Does it have a massive market? No. Does it have a niche market where Berg can make some money back? I think so. Did Berg see this as a fun internal project to see what's possible and can the ideas it sparked be used by some of their clients? More than possibly.
Berg have a decent following in the crowd of people who might buy something like this. It's not going to make them a fortune, but they're bright people and I'm sure they don't expect it to. It's just as much an advert for what they can do as it is a product in it's own right.
Tom Taylor's Microprinter was a sort of prototype for the ideas therein: http://tomtaylor.co.uk/projects/microprinter
I wonder how true the replacement with the "social media breakfast" is, though.
http://www.fastcodesign.com/1665514/a-newspaper-for-the-twit...
I can also imagine it being useful to carry backup info (appointments, addresses, travel details and codes etc) just in case you find yourself in an area with no phone reception.

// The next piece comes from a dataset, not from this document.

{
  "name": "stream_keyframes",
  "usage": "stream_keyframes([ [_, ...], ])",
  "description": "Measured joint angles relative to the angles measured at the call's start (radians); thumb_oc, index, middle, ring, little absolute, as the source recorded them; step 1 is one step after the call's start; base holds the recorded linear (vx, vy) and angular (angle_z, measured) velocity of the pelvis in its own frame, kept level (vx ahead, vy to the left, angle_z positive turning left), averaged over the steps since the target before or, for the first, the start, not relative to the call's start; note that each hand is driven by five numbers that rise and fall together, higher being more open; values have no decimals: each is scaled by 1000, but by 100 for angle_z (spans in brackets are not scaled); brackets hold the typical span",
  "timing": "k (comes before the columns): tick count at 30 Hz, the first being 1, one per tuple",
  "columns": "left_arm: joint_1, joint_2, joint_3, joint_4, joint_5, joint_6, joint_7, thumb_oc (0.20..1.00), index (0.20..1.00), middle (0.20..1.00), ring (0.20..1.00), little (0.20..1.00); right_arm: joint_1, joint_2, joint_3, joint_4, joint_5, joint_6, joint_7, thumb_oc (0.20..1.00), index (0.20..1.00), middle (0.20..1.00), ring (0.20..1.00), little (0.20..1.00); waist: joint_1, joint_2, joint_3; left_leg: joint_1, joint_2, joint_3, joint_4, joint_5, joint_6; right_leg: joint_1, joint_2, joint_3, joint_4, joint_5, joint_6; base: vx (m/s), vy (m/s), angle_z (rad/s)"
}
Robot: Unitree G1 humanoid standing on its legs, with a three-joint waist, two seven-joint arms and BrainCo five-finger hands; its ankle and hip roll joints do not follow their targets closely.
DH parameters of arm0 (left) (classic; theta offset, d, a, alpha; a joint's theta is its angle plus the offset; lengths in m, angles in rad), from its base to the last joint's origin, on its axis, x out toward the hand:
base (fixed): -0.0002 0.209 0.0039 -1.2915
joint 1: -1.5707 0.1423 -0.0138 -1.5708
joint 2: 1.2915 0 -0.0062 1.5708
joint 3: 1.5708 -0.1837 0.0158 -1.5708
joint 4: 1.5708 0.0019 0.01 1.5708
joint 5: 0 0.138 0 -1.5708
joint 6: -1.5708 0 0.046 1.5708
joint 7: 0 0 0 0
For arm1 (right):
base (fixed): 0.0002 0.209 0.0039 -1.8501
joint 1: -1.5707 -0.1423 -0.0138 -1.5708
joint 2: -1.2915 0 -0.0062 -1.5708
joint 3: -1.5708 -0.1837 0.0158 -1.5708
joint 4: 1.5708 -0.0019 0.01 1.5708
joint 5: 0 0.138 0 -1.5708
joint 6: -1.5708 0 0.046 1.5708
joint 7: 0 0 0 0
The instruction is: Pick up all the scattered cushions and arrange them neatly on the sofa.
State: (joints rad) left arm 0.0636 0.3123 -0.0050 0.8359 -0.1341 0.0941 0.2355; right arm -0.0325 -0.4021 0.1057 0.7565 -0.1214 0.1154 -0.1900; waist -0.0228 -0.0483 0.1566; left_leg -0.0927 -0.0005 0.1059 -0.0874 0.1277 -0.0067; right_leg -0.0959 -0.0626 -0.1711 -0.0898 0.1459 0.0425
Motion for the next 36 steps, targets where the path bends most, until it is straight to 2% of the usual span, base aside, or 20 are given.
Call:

I have way to many bookmarks/read later/todo-websites,apps etc. In the digital media that is, computers etc.
Then again I don't have a smartphone and I think the iPhones lockinfo solves this problem for me. I just need to have things set in stone where I look 1000 times a day. But I much prefer physical media.
(...Sorry about the snark. The product actually looks pretty fun. It's just that use example shown on the landing page isn't necessarily the best.)
If this product succeeds, it will be through tapping that cultural association with a world of flying cars and other high-tech impracticalities.
Hopefully they will have some sort of API to go along with it.